__GOAL OF THE EXERCISE__:
Report all lines from the entries below in which "assistance" appears.

- Opening Delimiter -

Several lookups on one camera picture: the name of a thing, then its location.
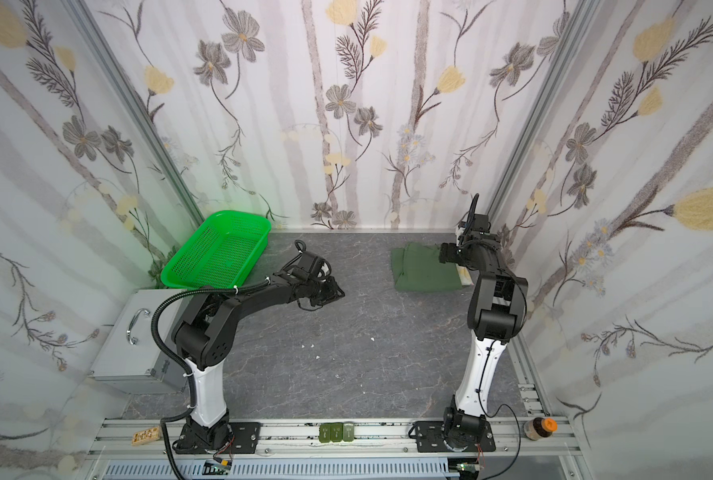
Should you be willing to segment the floral pastel skirt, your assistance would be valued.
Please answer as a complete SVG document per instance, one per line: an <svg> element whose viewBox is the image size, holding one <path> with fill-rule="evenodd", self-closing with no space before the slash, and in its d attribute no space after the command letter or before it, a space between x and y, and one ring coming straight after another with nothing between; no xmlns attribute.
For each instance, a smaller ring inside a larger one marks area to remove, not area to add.
<svg viewBox="0 0 713 480"><path fill-rule="evenodd" d="M458 272L458 276L459 276L462 286L467 287L467 286L474 285L474 281L473 281L472 275L470 274L470 270L468 270L466 267L458 266L457 272Z"/></svg>

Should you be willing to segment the dark green skirt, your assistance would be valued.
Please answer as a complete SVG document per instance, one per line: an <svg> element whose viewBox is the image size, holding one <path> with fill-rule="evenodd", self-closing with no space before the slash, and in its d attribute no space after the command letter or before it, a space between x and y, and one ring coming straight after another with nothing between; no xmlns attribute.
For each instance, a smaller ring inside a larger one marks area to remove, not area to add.
<svg viewBox="0 0 713 480"><path fill-rule="evenodd" d="M417 242L391 251L391 269L396 290L437 293L463 288L454 264L439 261L440 247Z"/></svg>

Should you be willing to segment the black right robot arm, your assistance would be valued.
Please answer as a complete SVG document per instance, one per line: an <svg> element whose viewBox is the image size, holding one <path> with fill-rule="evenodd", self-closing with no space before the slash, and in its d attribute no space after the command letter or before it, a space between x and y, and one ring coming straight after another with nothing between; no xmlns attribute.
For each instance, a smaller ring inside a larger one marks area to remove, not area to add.
<svg viewBox="0 0 713 480"><path fill-rule="evenodd" d="M444 442L453 451L474 445L485 450L491 387L500 358L525 324L529 284L514 274L484 214L469 213L459 223L457 242L442 245L440 260L477 274L467 311L471 351L462 383L445 411Z"/></svg>

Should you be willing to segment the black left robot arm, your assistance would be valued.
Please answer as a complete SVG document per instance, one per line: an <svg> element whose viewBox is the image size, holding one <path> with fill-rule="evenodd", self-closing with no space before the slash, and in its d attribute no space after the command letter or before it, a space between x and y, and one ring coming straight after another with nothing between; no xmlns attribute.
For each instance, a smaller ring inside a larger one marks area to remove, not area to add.
<svg viewBox="0 0 713 480"><path fill-rule="evenodd" d="M176 354L188 365L190 413L174 442L178 454L228 450L236 437L224 399L224 362L240 322L262 310L294 303L316 311L344 298L326 259L300 251L280 271L254 285L200 288L184 296L184 311L172 330Z"/></svg>

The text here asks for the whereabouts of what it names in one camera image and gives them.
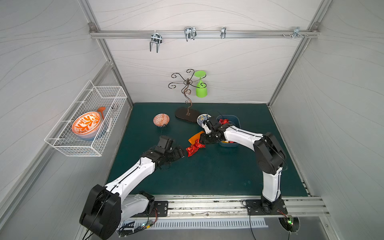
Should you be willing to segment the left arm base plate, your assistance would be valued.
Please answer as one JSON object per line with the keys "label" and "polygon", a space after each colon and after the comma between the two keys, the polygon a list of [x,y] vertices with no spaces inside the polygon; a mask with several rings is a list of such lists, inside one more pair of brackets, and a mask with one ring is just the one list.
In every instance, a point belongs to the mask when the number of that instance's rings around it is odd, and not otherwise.
{"label": "left arm base plate", "polygon": [[168,207],[168,201],[154,201],[145,212],[133,215],[131,218],[167,217]]}

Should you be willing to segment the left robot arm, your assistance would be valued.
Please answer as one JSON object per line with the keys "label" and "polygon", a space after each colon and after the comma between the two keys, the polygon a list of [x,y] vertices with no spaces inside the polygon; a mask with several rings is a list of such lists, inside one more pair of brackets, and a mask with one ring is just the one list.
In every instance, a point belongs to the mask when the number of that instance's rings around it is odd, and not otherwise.
{"label": "left robot arm", "polygon": [[175,162],[186,156],[181,147],[162,150],[155,146],[144,152],[139,160],[124,174],[105,186],[95,185],[89,192],[80,215],[80,225],[102,240],[107,240],[122,221],[144,213],[152,204],[152,195],[140,192],[129,197],[132,190],[162,165]]}

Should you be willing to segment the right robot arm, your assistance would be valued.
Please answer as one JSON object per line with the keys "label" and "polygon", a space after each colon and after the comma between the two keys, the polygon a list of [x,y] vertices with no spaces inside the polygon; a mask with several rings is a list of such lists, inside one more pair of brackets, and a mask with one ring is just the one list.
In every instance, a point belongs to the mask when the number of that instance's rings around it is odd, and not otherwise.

- Closing Delimiter -

__FINISHED EXERCISE__:
Should you be willing to segment the floral pastel skirt, your assistance would be valued.
Should you be willing to segment the dark green skirt, your assistance would be valued.
Should you be willing to segment the black right robot arm, your assistance would be valued.
Should you be willing to segment the black left robot arm, your assistance would be valued.
Should you be willing to segment the left arm base plate, your assistance would be valued.
Should you be willing to segment the left robot arm, your assistance would be valued.
Should you be willing to segment the right robot arm, your assistance would be valued.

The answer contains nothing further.